People are worstly affected by Covid-19 in different ways. The most common symptoms of Covid-19 include fever, dry cough, and tiredness. It also shows symptoms like diarrhoea, headache, loss of taste or smell, aches and pain, rash on skin, discoloration of finger on toes etc. The symptoms of Covid-19 are same as the symptoms of corona virus (CoV) which had appeared in 2003 as SARS. It was named as SARS-CoV-2 by WHO on 11th February 2020 and the disease was termed as CoV disease-19 (Covid-19) (Jiang et al. 2020; Velvan and Meyer 2020; Wang et al. 2020a,b,c). Transmission of SARS-CoV-2 is severe as compared to the SARS-CoV. Severe lung damage pneumonia like symptoms were seen in patient suffering from SARS-CoV-2 (Zhu et al. 2020). The Chinese center for disease control and prevention sent a medical emergency team to assist the health authorities of Hubai province and Wuhan city to inspect about the disease, but later WHO gave confirmation about the outbreak of the disease. According to WHO the disease was not caused by any particular animal in Hunan South China sea food market place. Subsequently the transmission of the disease occurred rapidly, the situation became out of control when the whole world was affected badly. The genomic evidences related to SARS-CoV-2 were published (Ferh et al. 2017; Zheng 2020). All possible ways including vaccines, monoclonal antibodies, oligo nucleotides, interferons and small molecules, drugs were tried to be developed for the control of SARS-CoV-2. WHO recommended to practise social distancing among people so as to deaccelerate the higher rate of infections.

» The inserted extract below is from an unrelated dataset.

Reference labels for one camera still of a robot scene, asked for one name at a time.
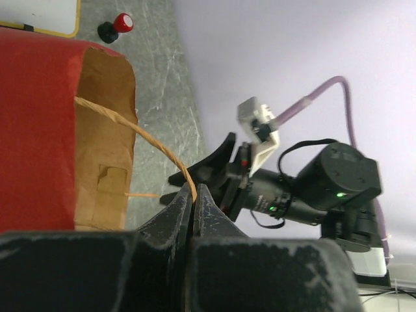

In countries including China, United States of America, Italy, India and many other countries, SARS CoV-2 had spread rapidly (Giovanetti et al. 2020; Paraskevis et al. 2020). Several studies suggested that bat may be the cause of SARS- CoV-19, but it is not confirmed that bat is the stockpile of SARS-CoV-2. CoVs acts as nonfatal pathogen, which cause only common cold in case of humans (Li et al. 2005a,b; Hampton 2005; Banerjee et al. 2019; Giovanetti et al. 2020; Paraskevis et al 2020; Paules et al. 2020). Covid-19 mainly spreads and enters into human body in 3 different ways; firstly by droplets transmission-by sneezing, coughing; secondly by the patient it transmits through contact—by touching mouth, nose and eyes in contaminated area; thirdly, by aerosol transmission (Guan et al. 2020; Jin et al. 2020). In case of humans, symptoms such as abdominal discomfort and diarrhoea are also prominent. It was found that the Angiotensin-Converting Enzyme 2 gene (ACE2) was highly expressed in Covid-19 patients (Zhang et al. 2020a, b). The most general symptoms of this disease are cold, fever, myalgia or fatigue, common pneumonia and complicated dyspnoea and less common symptoms are headache, diarrhoea, hemoptysis, runny nose and phlegm producing cough. The affected individuals showing mild symptoms usually get recovered within one week whereas individuals showing acute symptoms are prone to damage in alveolar tissues and subsequently leading towards severe respiratory failure. Mainly the old aged patients already suffering from diseases such as cirrhosis, tumour, hypertension, diabetes and coronary heart damage get very severe problems and proven to be highly fatal (Arti et al. 2020; Huang et al. 2020; Li and Clercq 2020; Li et al. 2020a, b). As compared to other countries, the proportion of infection in India was low i.e. 1.9%. In India lockdown started from 25th March 2020, all over the country, after the rapid transmission of Covid-19 and situation was back to normal around the start of 2021. But, unusually India is witnessing the dreadful nature of this pandemic now, where it is believed to be because of a variant strain of SARS-CoV-2. Currently, nation-wide crisis has again led to lockdown situations and speculations suggest that the rise in Covid infections would reach around the mid of May, 2021.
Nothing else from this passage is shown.